Бабуля печально усмехнулась. Посмотрела задумчивым взглядом на огонь свечи, немного помолчала.
– Словно, ты понимаешь, что это не твоё. Словно ты взяла чужое…
– Не совсем, бабуль. Он – моё. Вот только, не хватает ему чего-то. Словно искорку-душу вынули, а оболочку оставили. И живёт он по инерции, делает всё правильно, только как будто и не живёт вовсе…
– Мою бабку любил прекрасный мужчина. По человеческим меркам. Заботливый. Тактичный. В те-то, далёкие, времена относившийся к ней с трепетом и уважением. До самой своей смерти на руках её носил. Только вот… По слухам не любила его моя бабка, пользовала и вертела. И проклинали её за такое отношение. А по факту, плакала она, и говорила, что проклял их, видимо, кто-то, потому что как только почуяла бабка, что жизни нет ей без деда – всё очарование их жизни и закончилось. Моя мать была сама по себе холодная, потому не могу за неё ничего сказать. Ну, а я… Муж мне достался жесткий. Не виноват он был. Время было такое. А колдовские глаза я встретила лишь однажды. Но связанная узами, обетами нерушимыми, закрыла сама себя от него. А после смерти мужа – уехала сюда. Дочь уже давно жила в городе, своей жизнью. А я сбежала туда, где бы он меня не нашел. И видимо, удачно сбежала, потому как не нашел-таки. Не догнал…
– И что? К чему ты клонишь? – Ада пытливо всматривалась в лицо бабули.
– К тому, что права была моя бабка. Во-первых – в том, что в нашем роду дочери как клоны матерей. Поставь нас всех в ряд и не ошибешься. Те же тёмно-русые волосы, те же холодные серые глаза с зелёными колдовскими искрами, то же худощавое тело. Словно нас сохраняют для чего-то, не дают выражаться индивидуальности. Быть пухлыми хохотушками, или черноволосыми горячими цыганками. А во-вторых – счастья нет в семьях. Со стороны-то всё одно. Но внутри. Внутри мы бежим от того, что должно бы нас согреть. Вот и ты… Ты же сбегаешь. Верно? У тебя нет причин. Нет желания. Но ты – бежишь.
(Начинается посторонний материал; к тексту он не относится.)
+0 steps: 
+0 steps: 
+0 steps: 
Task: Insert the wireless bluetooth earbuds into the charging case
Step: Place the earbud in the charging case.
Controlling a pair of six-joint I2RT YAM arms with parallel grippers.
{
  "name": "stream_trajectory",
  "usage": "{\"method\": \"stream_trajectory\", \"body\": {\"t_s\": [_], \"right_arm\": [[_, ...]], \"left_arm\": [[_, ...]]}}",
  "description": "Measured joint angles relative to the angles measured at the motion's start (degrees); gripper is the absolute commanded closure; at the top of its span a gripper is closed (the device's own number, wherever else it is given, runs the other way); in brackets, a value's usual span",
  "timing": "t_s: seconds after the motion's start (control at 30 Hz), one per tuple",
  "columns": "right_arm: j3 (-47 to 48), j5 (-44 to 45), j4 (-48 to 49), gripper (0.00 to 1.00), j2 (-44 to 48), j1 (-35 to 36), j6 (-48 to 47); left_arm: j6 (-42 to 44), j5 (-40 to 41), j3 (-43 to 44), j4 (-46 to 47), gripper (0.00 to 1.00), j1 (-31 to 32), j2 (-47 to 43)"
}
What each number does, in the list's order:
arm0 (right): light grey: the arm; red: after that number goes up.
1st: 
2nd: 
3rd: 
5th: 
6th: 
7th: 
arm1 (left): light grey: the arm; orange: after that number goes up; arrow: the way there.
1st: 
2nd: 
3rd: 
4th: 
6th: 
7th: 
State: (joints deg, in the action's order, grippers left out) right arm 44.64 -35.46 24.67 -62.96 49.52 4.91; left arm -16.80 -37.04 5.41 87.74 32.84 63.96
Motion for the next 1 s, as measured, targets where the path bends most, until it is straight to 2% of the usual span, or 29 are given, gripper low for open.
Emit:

– С чего ты взяла? – Ада покраснела и спрятала лицо в ладонях.
– С того, что я видела и конверт и билеты. И уж точно знала, что ты прощаться приехала.
– Бабуля, – Ада подскочила со стула и бросилась обнимать бабулю. Пряча на её костлявом плече свои слёзы. – Я не могу, понимаешь, не могу с ним оставаться.
– Не сама ты бежишь, девка. Просто чувства твои к нему настоящие. А скелеты нашей семьи не дадут счастью случиться.
– Скелеты?
Бабуля замолчала. Медленно встала, заварила новых трав. Несколько раз тряхнула головой, словно решаясь на что-то. И всунув в руки внучке кружку, тихо произнесла:
– С тех пор как я тут осела, многое произошло. Но прежде… Помнишь, чего боялась твоя мать?
– Да. Кошмар о кострах. Иногда ей снилось, что она сгорает заживо.
– Снилось не только ей. И мне. И моей матери, хоть та и скрывала. И моей бабуле. И бабке бабули моей…
– Ты хочешь сказать…
– Не берусь утверждать, но думаю, в прошлом, нас было за что проклясть и было за что сжечь. Вот и маемся мы с тех пор. Вот и живём не своей жизнью.